Çiğdem Toker

Kişiye özel elbise

10 Temmuz 2018 Salı

Hemen kendini gösterdi: Resmi adı “Cumhurbaşkanlığı Hükümet Sistemi” olsa da karşımıza çıkarılan, mevcut sistemi darmadağın ederek gelen, kişiye özel bir “elbise”dir.

TBMM kürsüsünde okuduğu metinde “laik Cumhuriyet ilkesine bağlı kalma” yemini de eden Cumhurbaşkanı Erdoğan için, bu yeminden sadece bir saat sonraki Saray töreninde Diyanet İşleri Başkanı Ali Erbaş tarafından göreve başlama duası edildi.

Hitabına noktayı koyar koymaz, Erbaş’ın özel takdimle gelişi “spontane” bir gelişme olmayacağına göre, “Allah’tan muvaffakiyet ihsanı ve nusret lütfu” istenen, bir bölümü Arapça zikredilen dua töreninin “laik Cumhuriyet ilkesine bağlı kalmak” la ilgisini nasıl kursak?

Kuramayız.

Törenlerin ikinci gösterdiği:

Erdoğan’ın konuşma metni, hitabet ve okuma hâkimiyeti bakımından sorunsuzdu: Tek adam rejimini, “yeni bir başlangıç” diye sunabilmek adına Edip Cansever’e dahi kapılarını açan bir konuşma metnindeki motivasyon, Erdoğan’ın “başarı” tablosundaki ana yapıtaşlarından olan pragmatizmin ipucu değildir de nedir?

Tam da bu nedenle şu dizeleri söyleriz biz de :

“Dağılmış pazaryerlerine benziyor şimdi istasyonlar/ Ve dağılmış pazaryerlerine memleket/ Gelmiyor içimden hüzünlenmek bile ” ...dir.

Hitabet güçlü olsa da içerik zayıftı: Alayı valayla gelen sistemin nasıl çalışacağına, bu sistemin neden çok iyi olacağının, nasıl daha fazla büyüme sağlanacağının hiçbir emaresi yoktu.

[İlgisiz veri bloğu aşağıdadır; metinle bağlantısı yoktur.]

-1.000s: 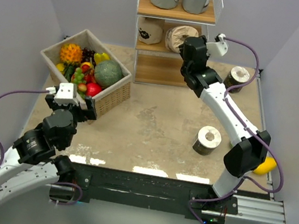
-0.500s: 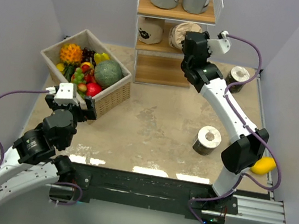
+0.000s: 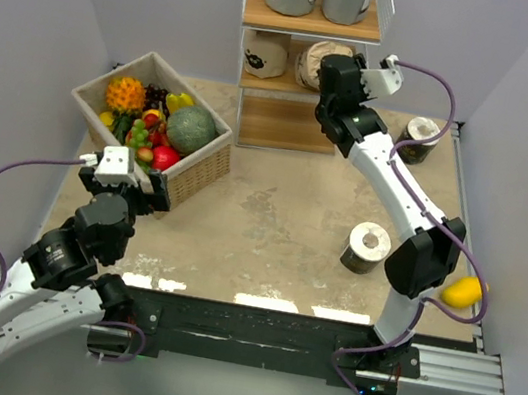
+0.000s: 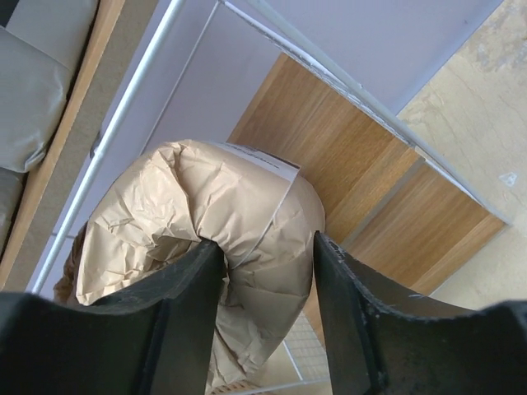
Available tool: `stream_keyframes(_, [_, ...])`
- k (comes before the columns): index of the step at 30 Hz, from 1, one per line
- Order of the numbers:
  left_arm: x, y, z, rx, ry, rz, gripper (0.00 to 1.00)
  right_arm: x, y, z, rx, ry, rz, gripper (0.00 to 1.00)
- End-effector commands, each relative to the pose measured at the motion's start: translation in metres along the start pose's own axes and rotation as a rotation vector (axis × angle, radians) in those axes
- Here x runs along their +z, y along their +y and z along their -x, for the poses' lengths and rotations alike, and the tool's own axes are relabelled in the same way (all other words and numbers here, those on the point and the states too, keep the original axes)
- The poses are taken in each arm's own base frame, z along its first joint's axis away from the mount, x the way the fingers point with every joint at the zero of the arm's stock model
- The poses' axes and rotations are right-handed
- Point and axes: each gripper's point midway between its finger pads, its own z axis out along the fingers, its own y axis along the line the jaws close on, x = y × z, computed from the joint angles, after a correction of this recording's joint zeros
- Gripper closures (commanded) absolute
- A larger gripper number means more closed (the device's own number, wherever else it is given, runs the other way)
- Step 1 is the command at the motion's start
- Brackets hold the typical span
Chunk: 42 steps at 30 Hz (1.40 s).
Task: Place and organize the paper towels onto the shelf
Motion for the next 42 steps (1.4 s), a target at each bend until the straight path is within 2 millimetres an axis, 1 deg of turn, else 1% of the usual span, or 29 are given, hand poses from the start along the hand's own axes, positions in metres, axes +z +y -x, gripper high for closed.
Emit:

Ve eğer gerçekten “Gönül sınırlarının hududu yok” idiyse, daha dün kamu görevinden ihraç edilip çoluk çocuğuyla ortada kalan 18 bin 632 kişi bu sınırların neresinde durmaktaydı? Ya Çorlu’da ihmal yüzünden devrilen trende yaşamını yitirenlerin defnedildiği gün, güllerle donatılmış makam araçlarının tören geçişinde, 101 pare top atışında buluşmak nasıl bir zenginlikti?

Erdoğan, yemininden farklı olarak konuşmasında hukuk devleti de vaat etmedi.

Kimsenin, hem de “herhangi bir sebeple” dışlanmadığı, ötekileştirilmediğini bu dönemlerin sona erdiğini dinlerken, bir an “galiba başka bir ülkede yaşıyoruz” dememek zordu.

Yönetsel yapının hallaç pamuğu gibi atıldığı, bürokratik yapının gelenekleriyle birlikte dağıtıldığı, sistem çarklarının nasıl işleyeceğinin belirsiz olduğu, Merkez Bankası yönetimi ve politikalarında aranan ölçülerin değiştirildiği bir düzende, vaat edilen büyümenin nasıl güçlendirileceğini merakla bekleyeceğiz. Beklerken daha da yoksullaşmazsak iyi.